NOD32 deployed by Group Policy cfg.xml contains extra data? is it safe? how 2 remove?

[t0mmyr]

I'm testing a new GPO and followed the directions instructed from here. and so far my 1st two tests have been excellent! however in order to deploy this via msi + cfg.xml I placed the files in a shared namespace all domain users/systems can read and am concerned about the data inside the cfg.xml file I created.

I created the original cfg.xml by using my workstations current configuration as a base, downloaded/saved it through ERA and modified it with ESET Configuration Editor, saved a new .xml file and it works...but when I opened the xml file by itself I found 2-3 sections I was slightly concerned about:

1: Our EAV-12345678 volume license Username is visible in plain text & our Password is a string of numbers and digits such as: "A1bj9w9wiwjfIFJASFASF8sXXx7skjdkw44w=", if everyone has read access to this file and manages to locate it on our network and opens it can they decode and walk off with our companys username and password?




2: There is a plugin id:
-<PLUGIN ID="1000101"> -<PROFILES> -<NODE TYPE="SUBNODE" NAME="@My profile">
section that looks specific to my computer systems hardware? Do I really need my towers current USB device info on all my computer systems? Can I just remove the <plugin 1000101> section from the xml with no bad repercussions?
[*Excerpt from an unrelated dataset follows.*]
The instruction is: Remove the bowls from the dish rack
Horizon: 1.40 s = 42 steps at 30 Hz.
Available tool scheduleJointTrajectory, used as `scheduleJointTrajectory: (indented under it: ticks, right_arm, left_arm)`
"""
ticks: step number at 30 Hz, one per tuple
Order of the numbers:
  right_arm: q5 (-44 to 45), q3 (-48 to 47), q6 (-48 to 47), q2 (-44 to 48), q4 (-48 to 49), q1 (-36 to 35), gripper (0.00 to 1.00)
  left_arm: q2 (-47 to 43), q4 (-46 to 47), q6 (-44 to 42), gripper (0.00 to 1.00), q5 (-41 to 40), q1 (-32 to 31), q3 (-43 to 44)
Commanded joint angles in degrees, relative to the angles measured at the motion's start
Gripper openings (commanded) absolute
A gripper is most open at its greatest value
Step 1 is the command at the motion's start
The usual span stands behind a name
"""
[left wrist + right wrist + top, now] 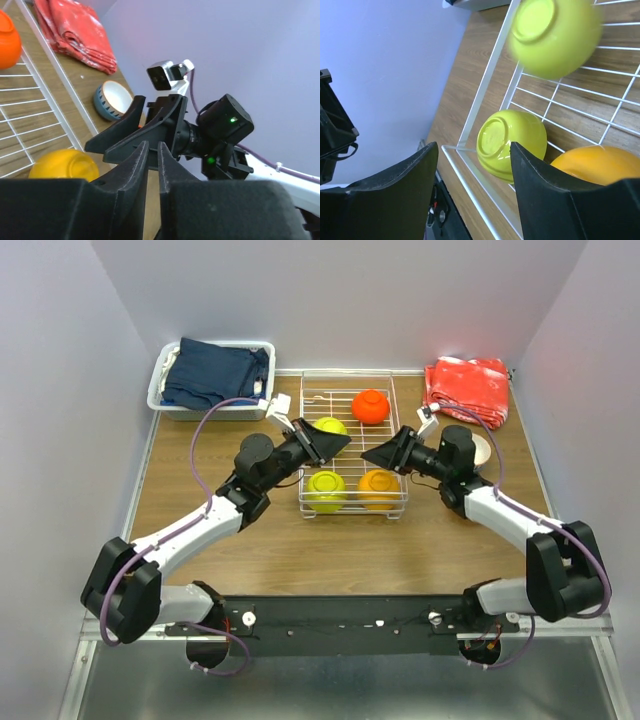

3: There is another plugin id:
-<PLUGIN ID="1000200"> -<PROFILES> -<NODE TYPE="SUBNODE" NAME="@My profile">
that contains a bunch of trusted untrusted toggles I don't recognize looks http related but what spotted my attention was my own windows 7 username directory listing a ton of .exe's I've ran or had installed in my the past/currently on my computer system found under this node:
-<NODE TYPE="XML" NAME="EPFWDATA" XML_VERSION="1"> -<BROWSERS>
I don't want everyone at my company being able to see a list of executable applications on my computer for any non necessary reason, how can I remove this info?

[Marcos]

Quote:

Originally Posted by t0mmyr

I'm testing a new GPO and followed the directions instructed from here. and so far my 1st two tests have been excellent! however in order to deploy this via msi + cfg.xml I placed the files in a shared namespace all domain users/systems can read and am concerned about the data inside the cfg.xml file I created.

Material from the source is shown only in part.